Multiple particles use F = ma and a “split Newtonian” force law to self-organize into a triangular lattice. However, the algorithm has been extended to perform function optimization as follows.
There is a function f(x, y) defined for all (x, y) points in the environment. Furthermore, this function is noisy, i.e., if you compute f(x, y) multiple times, you will get multiple function values for the same values of x and y. This occurs in the real world because the function values can only be measured via noisy sensors, or because the function is itself changing over time.
Suppose two neighboring particles in the lattice are labeled ‘a’ and ‘b.’ These two particles are at coordinate positions (x_a, y_a) and (x_b, y_b) respectively. Let f_a = f(x_a, y_a) and f_b = f(x_b, y_b) be the (noisy) fitness values associated with particles ‘a’ and ‘b.’
In addition to the normal split Newtonian force that creates triangular lattices, one more force is applied to neighboring pairs of particles that depends on the function values. Suppose that we want to find the minimum of the function. Then if f_a < f_b, particle ‘b’ is attracted to ‘a,’ while particle ‘a’ is repelled from ‘b.’ Otherwise, particle ‘a’ is attracted to ‘b,’ while particle ‘b’ is repelled from ‘a.’ If we want to find the maximum of the function, this logic is reversed. Note that this is a deliberate breaking of the Newtonian assumption that forces are “equal and opposite.”

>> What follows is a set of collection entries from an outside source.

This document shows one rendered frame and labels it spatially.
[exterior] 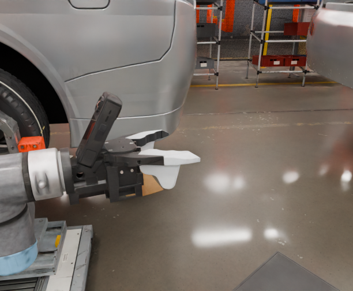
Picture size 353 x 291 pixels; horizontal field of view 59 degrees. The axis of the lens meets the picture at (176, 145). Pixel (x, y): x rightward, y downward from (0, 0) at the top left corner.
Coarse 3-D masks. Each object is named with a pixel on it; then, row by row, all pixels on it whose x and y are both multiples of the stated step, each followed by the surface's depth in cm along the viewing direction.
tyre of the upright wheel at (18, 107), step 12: (0, 72) 144; (0, 84) 134; (12, 84) 141; (24, 84) 150; (0, 96) 131; (12, 96) 134; (24, 96) 143; (36, 96) 154; (0, 108) 133; (12, 108) 134; (24, 108) 137; (36, 108) 149; (24, 120) 137; (36, 120) 144; (24, 132) 139; (36, 132) 141; (48, 132) 160; (48, 144) 164
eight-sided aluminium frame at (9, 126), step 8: (0, 112) 130; (0, 120) 127; (8, 120) 130; (0, 128) 128; (8, 128) 128; (16, 128) 133; (8, 136) 130; (16, 136) 132; (8, 144) 132; (16, 144) 132; (16, 152) 134
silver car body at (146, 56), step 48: (0, 0) 127; (48, 0) 129; (96, 0) 132; (144, 0) 134; (192, 0) 155; (48, 48) 137; (96, 48) 140; (144, 48) 143; (192, 48) 158; (96, 96) 150; (144, 96) 153

In this simulation we assume that our particles are robots that are trying to find the minimum amount of chemical in some region. Chapter 19 extends this work to multiple dimensions and considers the situation when the optimum moves, thereby making the task much more difficult.
Press SETUP to initialize the particles and the patches. The color of each patch is determined by the value of the function at that patch. You will notice a small delay, because it takes a while to compute the value of the function at every patch.

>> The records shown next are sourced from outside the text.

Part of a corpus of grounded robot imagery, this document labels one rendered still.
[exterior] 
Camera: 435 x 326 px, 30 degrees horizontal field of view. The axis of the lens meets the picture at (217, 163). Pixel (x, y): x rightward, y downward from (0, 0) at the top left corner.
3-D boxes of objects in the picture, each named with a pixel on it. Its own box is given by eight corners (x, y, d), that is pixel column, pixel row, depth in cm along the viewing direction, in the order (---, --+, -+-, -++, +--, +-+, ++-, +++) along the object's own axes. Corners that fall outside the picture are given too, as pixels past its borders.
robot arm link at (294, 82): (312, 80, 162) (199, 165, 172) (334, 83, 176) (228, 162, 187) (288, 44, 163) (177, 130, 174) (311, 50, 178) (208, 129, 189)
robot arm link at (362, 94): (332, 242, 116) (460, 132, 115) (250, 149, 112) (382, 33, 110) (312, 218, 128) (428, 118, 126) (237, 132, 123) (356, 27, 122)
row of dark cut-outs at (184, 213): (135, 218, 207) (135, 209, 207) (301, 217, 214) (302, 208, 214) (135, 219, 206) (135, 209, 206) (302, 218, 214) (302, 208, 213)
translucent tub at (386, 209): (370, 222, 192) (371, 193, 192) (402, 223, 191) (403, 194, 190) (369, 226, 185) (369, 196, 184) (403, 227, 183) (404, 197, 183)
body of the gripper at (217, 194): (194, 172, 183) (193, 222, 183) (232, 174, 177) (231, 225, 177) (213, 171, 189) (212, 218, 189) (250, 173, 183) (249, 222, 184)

Once SETUP is complete, click MOVE ROBOTS. They will move towards the optimum of the function. In this simulation we are minimizing, and the minimal point is shown as a blue disk in the simulation.
The CLEAR PATCHES button will erase the patches, turning them black.
The NUMBER_OF_ROBOTS slider allows you to control the number of robots created at initialization. Changing this slider while the simulation is running will have no effect.
All other sliders will affect the simulation when it is running.
The most important slider is the NOISE slider. This controls the amount of noise in the function. If you move the NOISE slider all the way to the right, the amount of noise is 5,000,000. This is a very high level of noise.
The DISTANCE TO OPTIMUM monitor indicates the distance of the center of mass of the formation from the minimum at the current moment. The DISTANCE TO OPTIMUM graph displays the distance as a function of time.
This simulation has two other nice features. First, you can “zoom” into the function, allowing you to see fine-level structure embedded in the function. Each time you click ZOOM IN you “zoom” closer by a factor of 10. The RESET button brings you back to the default view. The ZOOM IN button should be clicked after SETUP has been clicked and before you click MOVE ROBOTS.
Also, when the simulation is running, you can mouse click in the graphics pane. This moves the optimum to the location of your mouse. This allows you to move the optimum in real time, so you can see whether the formation of robots can resume its search for the optimum. NOTE: you are not “dragging” the goal with the mouse - you merely click once in the location where you want the goal to move to. This can be a slow process, because the values of the patches need to be recomputed.
Particles are initialized in a random cluster in the upper right portion of the graphics pane, and self-organize into a triangular lattice. The default position of the optimum is at the lower left portion of the graphics pane.
Try running the simulation with the default settings. You will see that the formation quickly locates the optimum. The center of mass of the formation is drawn at each time step so you can see the trajectory that the formation follows. The function looks like a simple bowl, with the bottom of the bowl located at the lower left. Brighter yellow patches are “higher,” whereas darker patches are “lower.”
If you move the NOISE slider while the simulation is running, the simulation will pause as the fitness values of all the patches are recomputed.
Start with the default zoom level of one. Run the simulation several times. Gradually increase the amount of noise. Look at the depiction of the function in the graphics pane (the yellow patches). Is the global structure of the function still discernable? Can the robots find the optimum? How would you describe the trajectory? You might want to move the speed slider to the right when you increase the noise.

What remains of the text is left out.